Prevent Your 2021 PPP Loan From Being Taxed!

SBA Paycheck Protection Program (PPP) is a lifeline to keep small businesses open and their workers employed during the COVID-19 pandemic. Eligibility for forgiveness requires using the loan for qualifying purposes like payroll, mortgage payments, rent and utilities. Congress chose to exempt forgiven PPP loans from federal income taxation, but some states are planning on taxing it and Vermont is one of them. 
 
In the final stages of H.315, the COVID-19 relief bill, the VT House Ways and Means and Senate Finance Committee changed language to tax PPP loans given in 2021 as business income and it passed. The VAB signed onto a letter with other business organizations sent to the Legislature 4/14/21 requesting they conform to federal treatment of forgiven PPP loans in the tax year 2021, as was the congressional intent of the forgivable loan program. After an outpouring of opposition from business leaders, the Senate Finance Committee has agreed to revisit this issue and will take testimony from representatives of the business and finance community starting Tuesday 4/20 at 1:30PM. Watch here
 
If you have a PPP loan being forgiven in tax year 2021 and don’t want to be taxed on it, we urge you reach out to members of the Senate Finance Committee and House Ways and Means Committee ASAP:
 
 
 
The call to action is different for each committee:
 
Senate Finance Committee Call-To-Action (because they have agreed to revisit & take testimony): Change H.315 to conform to federal treatment of forgiven PPP loans in the tax year 2021.
 
House Ways and Means Call-to-Action (who could revisit but are choosing not to): Take H.315 back up and allow businesses to testify.
 
Below are some talking points you are welcome to use:
  • Taxing PPP loans would negate the purpose of the program. When PPP was first created under the CARES Act, the legislative intention was that these loans would be non-taxable. Congress saw this as so important to the program’s desired impact that they took the extraordinary step of reaffirming this in the subsequent Consolidated Appropriations Act. 
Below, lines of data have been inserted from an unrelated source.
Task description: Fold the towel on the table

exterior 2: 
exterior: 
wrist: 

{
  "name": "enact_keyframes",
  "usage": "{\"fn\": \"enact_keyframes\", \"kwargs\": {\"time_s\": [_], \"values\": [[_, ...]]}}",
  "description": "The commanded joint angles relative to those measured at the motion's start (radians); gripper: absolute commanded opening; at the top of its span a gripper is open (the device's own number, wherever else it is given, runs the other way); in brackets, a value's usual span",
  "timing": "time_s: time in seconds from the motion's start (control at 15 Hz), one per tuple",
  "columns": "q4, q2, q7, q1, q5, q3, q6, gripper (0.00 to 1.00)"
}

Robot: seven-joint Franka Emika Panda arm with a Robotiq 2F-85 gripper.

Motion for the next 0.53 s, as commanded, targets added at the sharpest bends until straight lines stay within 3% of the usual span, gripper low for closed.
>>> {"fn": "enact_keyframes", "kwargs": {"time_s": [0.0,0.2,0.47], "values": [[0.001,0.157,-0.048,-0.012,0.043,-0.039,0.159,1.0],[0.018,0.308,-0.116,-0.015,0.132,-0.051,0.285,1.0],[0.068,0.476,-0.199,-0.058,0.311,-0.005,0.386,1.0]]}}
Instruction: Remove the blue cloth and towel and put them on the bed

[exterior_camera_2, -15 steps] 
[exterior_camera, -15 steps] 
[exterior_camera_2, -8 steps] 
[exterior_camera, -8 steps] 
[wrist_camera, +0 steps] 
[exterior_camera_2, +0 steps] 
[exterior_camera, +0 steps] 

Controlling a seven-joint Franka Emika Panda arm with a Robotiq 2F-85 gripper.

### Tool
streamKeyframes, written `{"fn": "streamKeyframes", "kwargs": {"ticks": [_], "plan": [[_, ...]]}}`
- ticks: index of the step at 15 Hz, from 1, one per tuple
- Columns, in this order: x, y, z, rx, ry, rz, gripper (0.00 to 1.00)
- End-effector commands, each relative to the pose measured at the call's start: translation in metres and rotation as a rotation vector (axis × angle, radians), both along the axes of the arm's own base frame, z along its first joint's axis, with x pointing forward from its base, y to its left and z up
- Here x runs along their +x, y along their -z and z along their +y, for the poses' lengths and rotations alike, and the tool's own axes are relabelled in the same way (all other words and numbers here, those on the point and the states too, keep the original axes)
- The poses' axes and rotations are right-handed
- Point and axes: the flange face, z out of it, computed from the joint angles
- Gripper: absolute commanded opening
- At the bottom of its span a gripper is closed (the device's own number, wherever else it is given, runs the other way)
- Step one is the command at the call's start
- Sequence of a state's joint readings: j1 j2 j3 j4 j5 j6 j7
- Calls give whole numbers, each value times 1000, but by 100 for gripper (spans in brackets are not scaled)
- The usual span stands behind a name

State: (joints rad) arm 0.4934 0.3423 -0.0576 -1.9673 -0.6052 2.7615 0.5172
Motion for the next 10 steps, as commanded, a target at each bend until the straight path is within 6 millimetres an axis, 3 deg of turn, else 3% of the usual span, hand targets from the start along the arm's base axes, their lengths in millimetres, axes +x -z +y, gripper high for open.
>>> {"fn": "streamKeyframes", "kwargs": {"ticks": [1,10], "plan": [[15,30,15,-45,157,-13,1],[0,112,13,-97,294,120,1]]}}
  • Without PPP, the unemployment rates would have been much higher, more businesses would have closed their doors, and the economic fallout would have been more severe. As our state’s unemployment system was strained and crashing, PPP created a parallel unemployment system to spread the load, with many employers simply using PPP funds to pay their employees to “stay home, stay safe.” There is a trauma to losing one’s job, even with UI, PPP kept this trauma from occurring by keeping employees on the employer’s payroll. Furthermore, personal income tax revenue to the state was not decreased due to these loans. 
  • To tax these loans, which were always presented as a tax-free lifeline, would penalize employers who did the right thing and now do not have the funds. If these loans were to be taxable suddenly, most employers would be met with a surprise tax bill they have no way to pay after a year of being closed through no fault of their own. To have the loan forgiven, implies that the employer spent the loan in its entirety on payroll and eligible expenses, leaving them with nothing to show. 
  • Retroactively changing the circumstances around the assistance will be unfair, inequitable, and create turmoil. The money to pay tax on these loans is not there as most employers have done what the program told them to do – spend the money right away. Given the state is conforming to federal treatment in TY 2020, those least served by the program and who only gained access in 2021 will receive inequitable treatment. An unforeseen tax bill will prolong the economic impact of the pandemic. Many of the businesses that were late to access this program have been the hardest hit by the pandemic and the least served by the program in its earlier iterations. Finally, businesses had no control over when their loan is ultimately forgiven, as procedural hurdles prevented rapid forgiveness, dragging them into 2021. 
  • There is no double benefit. For example, if an employer has $100,000 of a PPP loan forgiven, they can and should deduct those expenses. Taxing what otherwise would have been deductible means that the employer is in a worse place than if they had laid off employees and sent them to the UI system. Furthermore, the state already collected revenue from PPP loans in the form of payroll taxes.